• [Task details]
The whole listing below is to be returned without alteration.
┄┄┄┄┄┄┄┄┄┄┄┄┄┄┄┄┄┄┄┄
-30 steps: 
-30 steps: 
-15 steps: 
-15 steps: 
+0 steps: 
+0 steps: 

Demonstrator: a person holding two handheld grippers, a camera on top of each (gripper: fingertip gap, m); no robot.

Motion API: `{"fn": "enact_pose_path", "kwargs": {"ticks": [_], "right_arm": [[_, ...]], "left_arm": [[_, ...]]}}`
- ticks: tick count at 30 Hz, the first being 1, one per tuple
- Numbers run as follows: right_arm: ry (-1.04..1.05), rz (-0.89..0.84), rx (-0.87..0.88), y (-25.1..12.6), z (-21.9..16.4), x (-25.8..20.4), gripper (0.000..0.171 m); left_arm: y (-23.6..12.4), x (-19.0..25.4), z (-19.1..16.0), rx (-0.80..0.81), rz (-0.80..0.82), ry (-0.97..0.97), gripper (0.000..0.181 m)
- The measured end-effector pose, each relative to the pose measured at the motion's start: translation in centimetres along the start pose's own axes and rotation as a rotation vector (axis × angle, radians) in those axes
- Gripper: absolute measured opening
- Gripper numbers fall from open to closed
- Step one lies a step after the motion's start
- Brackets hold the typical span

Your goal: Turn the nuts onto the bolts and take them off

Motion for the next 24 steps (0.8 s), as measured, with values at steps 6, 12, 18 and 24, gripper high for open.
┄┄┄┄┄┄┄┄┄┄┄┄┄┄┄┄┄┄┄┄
• [Response to this task]
-30 steps: 
-30 steps: 
-15 steps: 
-15 steps: 
+0 steps: 
+0 steps: 

Demonstrator: a person holding two handheld grippers, a camera on top of each (gripper: fingertip gap, m); no robot.

Motion API: `{"fn": "enact_pose_path", "kwargs": {"ticks": [_], "right_arm": [[_, ...]], "left_arm": [[_, ...]]}}`
- ticks: tick count at 30 Hz, the first being 1, one per tuple
- Numbers run as follows: right_arm: ry (-1.04..1.05), rz (-0.89..0.84), rx (-0.87..0.88), y (-25.1..12.6), z (-21.9..16.4), x (-25.8..20.4), gripper (0.000..0.171 m); left_arm: y (-23.6..12.4), x (-19.0..25.4), z (-19.1..16.0), rx (-0.80..0.81), rz (-0.80..0.82), ry (-0.97..0.97), gripper (0.000..0.181 m)
- The measured end-effector pose, each relative to the pose measured at the motion's start: translation in centimetres along the start pose's own axes and rotation as a rotation vector (axis × angle, radians) in those axes
- Gripper: absolute measured opening
- Gripper numbers fall from open to closed
- Step one lies a step after the motion's start
- Brackets hold the typical span

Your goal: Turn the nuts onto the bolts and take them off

Motion for the next 24 steps (0.8 s), as measured, with values at steps 6, 12, 18 and 24, gripper high for open.

The output as shown is complete.